Tally the lines below that contain "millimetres". The number is the whole answer.

Extracted records Block Start

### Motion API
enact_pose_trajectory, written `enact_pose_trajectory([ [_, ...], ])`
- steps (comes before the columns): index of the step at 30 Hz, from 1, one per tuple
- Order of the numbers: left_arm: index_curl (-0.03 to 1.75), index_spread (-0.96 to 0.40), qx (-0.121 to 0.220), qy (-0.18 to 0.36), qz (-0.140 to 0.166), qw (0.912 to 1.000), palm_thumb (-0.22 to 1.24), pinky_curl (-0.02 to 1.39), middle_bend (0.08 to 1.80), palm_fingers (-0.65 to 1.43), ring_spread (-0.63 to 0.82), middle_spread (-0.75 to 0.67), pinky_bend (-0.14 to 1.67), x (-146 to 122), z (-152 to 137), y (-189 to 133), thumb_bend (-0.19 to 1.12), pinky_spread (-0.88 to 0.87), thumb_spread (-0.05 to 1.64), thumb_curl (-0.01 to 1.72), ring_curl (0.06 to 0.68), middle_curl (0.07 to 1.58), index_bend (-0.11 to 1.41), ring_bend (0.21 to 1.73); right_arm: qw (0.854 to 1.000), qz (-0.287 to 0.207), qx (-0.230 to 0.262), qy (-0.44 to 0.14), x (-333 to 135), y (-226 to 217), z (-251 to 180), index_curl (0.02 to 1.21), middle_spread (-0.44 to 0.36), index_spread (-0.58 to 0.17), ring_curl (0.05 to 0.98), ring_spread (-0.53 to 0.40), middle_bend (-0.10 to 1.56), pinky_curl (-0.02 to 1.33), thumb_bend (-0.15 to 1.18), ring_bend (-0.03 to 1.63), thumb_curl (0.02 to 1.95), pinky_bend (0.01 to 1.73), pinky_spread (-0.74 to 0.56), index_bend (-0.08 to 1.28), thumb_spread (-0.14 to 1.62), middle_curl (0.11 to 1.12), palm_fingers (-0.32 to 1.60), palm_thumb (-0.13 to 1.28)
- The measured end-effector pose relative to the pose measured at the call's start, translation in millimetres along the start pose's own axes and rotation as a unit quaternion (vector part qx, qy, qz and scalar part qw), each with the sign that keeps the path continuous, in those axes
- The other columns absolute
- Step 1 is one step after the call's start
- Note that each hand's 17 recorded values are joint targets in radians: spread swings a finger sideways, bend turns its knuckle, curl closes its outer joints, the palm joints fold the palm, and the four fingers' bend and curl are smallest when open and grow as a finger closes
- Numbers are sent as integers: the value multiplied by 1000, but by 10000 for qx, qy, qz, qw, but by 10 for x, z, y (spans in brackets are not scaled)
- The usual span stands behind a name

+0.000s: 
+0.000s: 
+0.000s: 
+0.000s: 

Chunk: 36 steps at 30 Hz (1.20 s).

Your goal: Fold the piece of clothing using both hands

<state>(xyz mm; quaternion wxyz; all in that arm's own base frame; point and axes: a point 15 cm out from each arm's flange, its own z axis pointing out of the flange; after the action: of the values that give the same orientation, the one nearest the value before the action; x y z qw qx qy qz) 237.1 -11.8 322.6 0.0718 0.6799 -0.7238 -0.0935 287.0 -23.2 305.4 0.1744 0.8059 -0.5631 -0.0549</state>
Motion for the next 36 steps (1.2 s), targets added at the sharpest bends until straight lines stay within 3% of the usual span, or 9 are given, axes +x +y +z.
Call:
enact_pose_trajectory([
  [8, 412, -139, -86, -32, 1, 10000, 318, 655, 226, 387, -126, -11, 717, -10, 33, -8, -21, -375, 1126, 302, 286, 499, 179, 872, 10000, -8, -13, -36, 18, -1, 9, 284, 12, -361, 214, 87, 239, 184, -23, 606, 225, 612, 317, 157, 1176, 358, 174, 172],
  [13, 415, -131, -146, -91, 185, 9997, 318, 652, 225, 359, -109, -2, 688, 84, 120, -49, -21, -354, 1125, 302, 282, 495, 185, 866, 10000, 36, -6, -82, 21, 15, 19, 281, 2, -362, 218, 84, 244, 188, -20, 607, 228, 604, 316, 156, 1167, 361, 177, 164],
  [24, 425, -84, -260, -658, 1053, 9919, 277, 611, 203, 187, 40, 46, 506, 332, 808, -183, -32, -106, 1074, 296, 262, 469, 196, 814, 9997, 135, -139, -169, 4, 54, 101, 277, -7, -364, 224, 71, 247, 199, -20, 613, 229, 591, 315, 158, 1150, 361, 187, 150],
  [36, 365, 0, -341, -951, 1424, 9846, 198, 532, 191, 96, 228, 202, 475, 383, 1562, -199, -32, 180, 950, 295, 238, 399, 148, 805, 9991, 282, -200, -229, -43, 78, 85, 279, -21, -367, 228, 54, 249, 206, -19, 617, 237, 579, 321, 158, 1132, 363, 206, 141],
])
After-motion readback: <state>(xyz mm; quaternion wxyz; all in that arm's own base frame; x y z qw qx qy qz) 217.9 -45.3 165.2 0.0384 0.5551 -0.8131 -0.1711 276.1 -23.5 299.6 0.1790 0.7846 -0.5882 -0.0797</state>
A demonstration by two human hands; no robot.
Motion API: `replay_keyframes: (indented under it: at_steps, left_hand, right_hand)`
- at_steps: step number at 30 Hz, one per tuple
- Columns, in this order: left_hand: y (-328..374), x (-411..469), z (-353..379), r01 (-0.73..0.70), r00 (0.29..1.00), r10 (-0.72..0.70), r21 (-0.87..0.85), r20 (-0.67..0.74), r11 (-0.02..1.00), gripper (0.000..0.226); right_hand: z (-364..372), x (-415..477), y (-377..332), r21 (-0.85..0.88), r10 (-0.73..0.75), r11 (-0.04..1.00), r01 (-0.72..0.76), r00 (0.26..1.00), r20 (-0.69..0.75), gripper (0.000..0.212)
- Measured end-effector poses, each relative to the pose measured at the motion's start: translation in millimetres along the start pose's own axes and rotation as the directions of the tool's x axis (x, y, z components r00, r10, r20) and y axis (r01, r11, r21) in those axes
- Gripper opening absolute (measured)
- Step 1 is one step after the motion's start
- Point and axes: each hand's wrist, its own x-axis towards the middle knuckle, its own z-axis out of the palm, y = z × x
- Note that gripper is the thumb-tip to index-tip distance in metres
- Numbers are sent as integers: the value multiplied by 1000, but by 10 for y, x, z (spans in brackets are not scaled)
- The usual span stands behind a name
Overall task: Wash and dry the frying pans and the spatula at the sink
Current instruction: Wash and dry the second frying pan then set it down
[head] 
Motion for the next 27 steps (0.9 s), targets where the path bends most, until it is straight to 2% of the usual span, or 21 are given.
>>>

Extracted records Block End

* _Task response_: 2